- _WORK TASK_
Beneath this instruction is a listing; print exactly the lines in it starting at the line that contains "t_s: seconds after" and going through the line that contains "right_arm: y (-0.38".

════════════════════

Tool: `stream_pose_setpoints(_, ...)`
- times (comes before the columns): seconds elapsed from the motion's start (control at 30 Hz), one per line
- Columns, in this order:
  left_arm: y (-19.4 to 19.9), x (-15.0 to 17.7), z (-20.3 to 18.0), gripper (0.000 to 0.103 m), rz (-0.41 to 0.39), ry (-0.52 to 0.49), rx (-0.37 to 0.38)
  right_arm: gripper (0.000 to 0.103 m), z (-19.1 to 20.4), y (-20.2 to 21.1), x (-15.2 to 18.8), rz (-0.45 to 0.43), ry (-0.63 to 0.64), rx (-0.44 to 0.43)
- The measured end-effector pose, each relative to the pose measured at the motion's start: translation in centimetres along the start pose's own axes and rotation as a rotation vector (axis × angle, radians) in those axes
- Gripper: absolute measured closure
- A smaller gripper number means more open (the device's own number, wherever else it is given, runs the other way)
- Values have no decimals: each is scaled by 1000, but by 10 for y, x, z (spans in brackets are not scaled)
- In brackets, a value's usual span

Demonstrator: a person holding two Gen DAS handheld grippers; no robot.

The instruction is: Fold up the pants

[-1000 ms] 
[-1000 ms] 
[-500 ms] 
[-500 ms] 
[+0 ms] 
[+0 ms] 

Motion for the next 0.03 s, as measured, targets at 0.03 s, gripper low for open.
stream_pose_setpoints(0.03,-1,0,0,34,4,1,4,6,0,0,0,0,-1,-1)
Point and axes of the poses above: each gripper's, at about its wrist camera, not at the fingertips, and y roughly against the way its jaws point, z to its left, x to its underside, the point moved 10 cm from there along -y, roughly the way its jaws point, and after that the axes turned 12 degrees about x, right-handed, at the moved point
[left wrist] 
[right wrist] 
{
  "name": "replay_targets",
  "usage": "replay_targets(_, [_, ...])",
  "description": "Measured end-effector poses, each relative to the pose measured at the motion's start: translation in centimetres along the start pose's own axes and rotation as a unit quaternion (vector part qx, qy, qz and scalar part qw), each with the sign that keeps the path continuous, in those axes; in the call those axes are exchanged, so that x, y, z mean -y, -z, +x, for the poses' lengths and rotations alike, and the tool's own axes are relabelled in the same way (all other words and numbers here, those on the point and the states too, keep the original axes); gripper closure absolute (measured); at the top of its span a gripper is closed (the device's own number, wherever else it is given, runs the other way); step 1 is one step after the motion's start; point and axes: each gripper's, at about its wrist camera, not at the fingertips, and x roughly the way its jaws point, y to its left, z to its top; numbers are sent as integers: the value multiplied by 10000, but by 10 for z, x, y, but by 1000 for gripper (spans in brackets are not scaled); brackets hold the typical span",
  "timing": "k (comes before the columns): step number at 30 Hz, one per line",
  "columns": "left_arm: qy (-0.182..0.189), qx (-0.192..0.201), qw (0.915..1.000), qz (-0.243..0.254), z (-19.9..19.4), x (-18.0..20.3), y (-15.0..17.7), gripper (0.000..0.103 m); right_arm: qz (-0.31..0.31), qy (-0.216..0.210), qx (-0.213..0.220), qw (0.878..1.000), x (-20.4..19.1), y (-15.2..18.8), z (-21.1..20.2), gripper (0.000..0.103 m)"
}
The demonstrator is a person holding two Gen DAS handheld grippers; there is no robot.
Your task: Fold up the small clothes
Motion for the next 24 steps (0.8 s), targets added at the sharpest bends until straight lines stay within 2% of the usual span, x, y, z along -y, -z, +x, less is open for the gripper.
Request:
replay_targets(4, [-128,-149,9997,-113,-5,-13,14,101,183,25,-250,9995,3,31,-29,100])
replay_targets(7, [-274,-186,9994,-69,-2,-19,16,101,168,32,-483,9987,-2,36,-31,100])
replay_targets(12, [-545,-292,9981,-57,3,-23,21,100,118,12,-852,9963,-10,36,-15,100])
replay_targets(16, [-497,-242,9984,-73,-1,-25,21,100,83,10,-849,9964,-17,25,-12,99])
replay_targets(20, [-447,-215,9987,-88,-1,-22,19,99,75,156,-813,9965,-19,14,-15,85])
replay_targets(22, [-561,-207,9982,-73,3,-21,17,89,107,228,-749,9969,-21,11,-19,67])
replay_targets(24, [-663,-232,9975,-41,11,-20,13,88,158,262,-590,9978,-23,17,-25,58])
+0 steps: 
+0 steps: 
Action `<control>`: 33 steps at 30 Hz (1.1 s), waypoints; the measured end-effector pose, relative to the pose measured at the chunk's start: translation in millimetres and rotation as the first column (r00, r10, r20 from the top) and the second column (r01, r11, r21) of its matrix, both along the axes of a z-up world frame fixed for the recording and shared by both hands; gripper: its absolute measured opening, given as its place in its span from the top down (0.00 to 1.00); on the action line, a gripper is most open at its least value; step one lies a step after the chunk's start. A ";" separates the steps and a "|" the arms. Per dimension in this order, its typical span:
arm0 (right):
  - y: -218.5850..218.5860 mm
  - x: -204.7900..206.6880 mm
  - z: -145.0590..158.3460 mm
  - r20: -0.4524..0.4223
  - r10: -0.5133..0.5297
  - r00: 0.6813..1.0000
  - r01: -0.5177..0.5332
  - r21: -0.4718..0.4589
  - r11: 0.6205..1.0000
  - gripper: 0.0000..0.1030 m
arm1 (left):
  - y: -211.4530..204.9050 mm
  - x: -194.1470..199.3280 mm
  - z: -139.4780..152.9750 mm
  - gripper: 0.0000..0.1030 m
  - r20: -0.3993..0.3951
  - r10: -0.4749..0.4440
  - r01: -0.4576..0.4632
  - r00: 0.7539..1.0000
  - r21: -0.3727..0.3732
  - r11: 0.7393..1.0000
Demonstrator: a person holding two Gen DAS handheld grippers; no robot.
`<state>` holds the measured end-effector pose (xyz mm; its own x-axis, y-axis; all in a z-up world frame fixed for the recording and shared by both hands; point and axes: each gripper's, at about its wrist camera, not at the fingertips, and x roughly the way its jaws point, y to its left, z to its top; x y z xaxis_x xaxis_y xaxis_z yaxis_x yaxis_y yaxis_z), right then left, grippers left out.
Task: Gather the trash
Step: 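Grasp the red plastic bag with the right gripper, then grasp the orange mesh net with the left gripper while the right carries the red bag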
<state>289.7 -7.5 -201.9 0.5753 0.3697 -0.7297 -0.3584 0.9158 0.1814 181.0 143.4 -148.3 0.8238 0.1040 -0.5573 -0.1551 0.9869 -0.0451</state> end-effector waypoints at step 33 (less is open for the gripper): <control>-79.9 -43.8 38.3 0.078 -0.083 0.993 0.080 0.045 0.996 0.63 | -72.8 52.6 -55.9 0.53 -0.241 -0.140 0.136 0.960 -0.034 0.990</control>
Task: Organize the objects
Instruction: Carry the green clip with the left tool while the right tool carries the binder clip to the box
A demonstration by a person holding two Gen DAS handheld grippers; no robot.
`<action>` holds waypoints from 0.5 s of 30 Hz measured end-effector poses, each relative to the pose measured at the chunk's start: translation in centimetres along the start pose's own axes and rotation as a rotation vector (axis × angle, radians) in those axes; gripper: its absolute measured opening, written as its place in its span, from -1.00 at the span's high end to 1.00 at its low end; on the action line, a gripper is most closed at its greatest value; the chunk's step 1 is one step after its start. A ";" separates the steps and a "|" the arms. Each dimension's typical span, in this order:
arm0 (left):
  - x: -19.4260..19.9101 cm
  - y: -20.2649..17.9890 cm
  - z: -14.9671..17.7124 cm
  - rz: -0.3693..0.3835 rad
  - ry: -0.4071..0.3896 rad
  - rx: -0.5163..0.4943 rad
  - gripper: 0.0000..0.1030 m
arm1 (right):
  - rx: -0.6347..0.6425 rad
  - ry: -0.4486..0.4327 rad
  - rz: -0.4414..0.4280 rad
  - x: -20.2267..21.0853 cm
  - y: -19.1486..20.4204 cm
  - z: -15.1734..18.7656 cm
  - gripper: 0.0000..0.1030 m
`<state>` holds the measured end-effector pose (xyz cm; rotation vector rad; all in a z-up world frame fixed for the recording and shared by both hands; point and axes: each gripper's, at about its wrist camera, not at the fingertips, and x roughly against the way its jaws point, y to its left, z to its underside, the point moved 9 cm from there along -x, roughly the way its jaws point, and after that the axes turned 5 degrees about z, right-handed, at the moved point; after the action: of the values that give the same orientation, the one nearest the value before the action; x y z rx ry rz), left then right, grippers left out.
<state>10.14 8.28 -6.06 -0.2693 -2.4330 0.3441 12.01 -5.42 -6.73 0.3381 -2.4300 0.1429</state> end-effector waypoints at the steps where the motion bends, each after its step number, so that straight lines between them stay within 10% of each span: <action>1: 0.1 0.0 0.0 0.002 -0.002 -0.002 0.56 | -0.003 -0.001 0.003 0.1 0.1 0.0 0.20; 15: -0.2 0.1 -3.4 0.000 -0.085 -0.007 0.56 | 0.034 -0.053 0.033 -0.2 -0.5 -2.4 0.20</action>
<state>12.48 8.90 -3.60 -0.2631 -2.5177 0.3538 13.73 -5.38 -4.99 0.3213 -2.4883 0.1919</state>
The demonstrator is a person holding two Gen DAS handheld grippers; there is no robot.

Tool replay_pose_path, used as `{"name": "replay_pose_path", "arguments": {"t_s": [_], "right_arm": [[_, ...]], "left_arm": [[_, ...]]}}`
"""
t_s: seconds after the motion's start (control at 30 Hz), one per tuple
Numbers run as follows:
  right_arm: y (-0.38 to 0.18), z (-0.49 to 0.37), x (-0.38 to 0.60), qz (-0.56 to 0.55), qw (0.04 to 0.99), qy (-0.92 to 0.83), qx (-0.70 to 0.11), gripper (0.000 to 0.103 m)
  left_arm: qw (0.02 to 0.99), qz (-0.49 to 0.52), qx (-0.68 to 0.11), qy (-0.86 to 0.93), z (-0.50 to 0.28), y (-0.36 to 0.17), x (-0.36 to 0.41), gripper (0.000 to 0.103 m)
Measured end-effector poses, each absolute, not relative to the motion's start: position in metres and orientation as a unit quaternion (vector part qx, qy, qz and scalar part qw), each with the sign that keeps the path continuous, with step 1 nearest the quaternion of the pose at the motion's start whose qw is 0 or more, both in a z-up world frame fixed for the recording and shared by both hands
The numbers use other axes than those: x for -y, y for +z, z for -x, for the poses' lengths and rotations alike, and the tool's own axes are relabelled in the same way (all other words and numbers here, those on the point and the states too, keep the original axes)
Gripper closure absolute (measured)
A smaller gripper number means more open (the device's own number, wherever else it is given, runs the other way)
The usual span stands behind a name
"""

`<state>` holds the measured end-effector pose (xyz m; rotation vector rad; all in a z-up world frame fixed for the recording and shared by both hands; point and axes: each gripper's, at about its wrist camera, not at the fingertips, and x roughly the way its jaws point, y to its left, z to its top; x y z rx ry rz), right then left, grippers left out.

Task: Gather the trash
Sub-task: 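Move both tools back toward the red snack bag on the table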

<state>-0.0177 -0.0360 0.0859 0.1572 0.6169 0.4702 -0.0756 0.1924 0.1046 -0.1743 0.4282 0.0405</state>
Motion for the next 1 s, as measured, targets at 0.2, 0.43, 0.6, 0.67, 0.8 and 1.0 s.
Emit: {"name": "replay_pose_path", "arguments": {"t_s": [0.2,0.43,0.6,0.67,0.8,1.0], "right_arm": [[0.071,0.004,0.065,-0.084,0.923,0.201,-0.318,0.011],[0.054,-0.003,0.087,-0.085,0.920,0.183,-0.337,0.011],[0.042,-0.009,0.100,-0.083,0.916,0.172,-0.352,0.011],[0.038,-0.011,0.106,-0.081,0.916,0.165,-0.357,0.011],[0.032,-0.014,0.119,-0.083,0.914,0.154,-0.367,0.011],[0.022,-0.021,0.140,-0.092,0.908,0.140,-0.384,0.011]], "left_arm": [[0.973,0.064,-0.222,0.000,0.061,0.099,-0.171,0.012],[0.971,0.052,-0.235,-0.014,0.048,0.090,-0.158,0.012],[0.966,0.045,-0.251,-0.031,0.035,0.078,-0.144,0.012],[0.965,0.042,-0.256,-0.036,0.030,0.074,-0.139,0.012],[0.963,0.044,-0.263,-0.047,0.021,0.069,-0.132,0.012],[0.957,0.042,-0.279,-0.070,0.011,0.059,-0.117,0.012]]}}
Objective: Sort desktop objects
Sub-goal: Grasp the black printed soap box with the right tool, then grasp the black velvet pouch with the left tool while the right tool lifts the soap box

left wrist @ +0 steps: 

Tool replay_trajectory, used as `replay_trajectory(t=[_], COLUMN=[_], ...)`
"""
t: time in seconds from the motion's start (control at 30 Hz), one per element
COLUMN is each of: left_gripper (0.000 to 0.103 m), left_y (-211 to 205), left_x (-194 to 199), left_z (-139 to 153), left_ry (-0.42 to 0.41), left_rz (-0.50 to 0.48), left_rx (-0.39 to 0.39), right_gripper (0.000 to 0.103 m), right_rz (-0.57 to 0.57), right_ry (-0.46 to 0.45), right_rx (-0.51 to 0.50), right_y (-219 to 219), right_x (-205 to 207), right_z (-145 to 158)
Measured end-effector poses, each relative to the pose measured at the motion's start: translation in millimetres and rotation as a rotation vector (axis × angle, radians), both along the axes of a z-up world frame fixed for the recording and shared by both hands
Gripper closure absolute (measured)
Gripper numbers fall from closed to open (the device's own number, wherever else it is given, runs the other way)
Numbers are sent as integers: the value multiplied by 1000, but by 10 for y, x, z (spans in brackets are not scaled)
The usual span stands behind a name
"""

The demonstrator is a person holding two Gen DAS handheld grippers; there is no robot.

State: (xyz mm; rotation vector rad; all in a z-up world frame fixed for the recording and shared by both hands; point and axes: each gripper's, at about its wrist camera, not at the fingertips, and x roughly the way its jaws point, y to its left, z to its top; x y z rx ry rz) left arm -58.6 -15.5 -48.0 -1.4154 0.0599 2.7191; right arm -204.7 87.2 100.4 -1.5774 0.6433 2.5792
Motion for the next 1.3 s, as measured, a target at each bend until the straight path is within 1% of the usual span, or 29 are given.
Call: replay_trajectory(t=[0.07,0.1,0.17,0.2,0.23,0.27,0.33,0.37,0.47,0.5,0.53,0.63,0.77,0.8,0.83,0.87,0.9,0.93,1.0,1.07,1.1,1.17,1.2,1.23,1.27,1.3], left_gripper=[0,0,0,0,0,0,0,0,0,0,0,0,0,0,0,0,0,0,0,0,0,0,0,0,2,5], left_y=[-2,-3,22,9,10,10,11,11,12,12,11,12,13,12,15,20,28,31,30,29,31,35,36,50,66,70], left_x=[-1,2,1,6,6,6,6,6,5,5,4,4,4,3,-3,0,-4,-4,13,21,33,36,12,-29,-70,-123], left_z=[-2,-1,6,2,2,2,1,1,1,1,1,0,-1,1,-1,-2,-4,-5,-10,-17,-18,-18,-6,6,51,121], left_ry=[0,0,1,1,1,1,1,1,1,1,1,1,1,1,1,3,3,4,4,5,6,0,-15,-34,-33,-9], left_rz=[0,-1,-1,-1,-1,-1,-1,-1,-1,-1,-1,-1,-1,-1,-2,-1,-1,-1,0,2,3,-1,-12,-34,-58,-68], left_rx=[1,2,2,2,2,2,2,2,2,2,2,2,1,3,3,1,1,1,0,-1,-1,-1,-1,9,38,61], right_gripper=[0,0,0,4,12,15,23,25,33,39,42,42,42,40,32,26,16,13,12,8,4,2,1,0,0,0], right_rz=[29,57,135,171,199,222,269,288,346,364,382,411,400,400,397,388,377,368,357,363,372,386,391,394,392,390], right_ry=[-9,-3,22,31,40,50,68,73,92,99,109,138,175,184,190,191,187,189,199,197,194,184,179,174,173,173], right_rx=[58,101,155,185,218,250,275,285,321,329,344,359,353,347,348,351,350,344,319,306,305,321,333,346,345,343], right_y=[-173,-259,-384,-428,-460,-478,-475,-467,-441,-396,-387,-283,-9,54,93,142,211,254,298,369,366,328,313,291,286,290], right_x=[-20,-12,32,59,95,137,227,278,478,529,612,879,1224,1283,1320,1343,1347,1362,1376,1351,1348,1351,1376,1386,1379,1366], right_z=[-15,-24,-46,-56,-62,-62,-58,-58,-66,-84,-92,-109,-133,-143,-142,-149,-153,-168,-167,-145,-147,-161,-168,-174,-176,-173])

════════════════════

- _RESULT BELOW_
t_s: seconds after the motion's start (control at 30 Hz), one per tuple
Numbers run as follows:
  right_arm: y (-0.38 to 0.18), z (-0.49 to 0.37), x (-0.38 to 0.60), qz (-0.56 to 0.55), qw (0.04 to 0.99), qy (-0.92 to 0.83), qx (-0.70 to 0.11), gripper (0.000 to 0.103 m)

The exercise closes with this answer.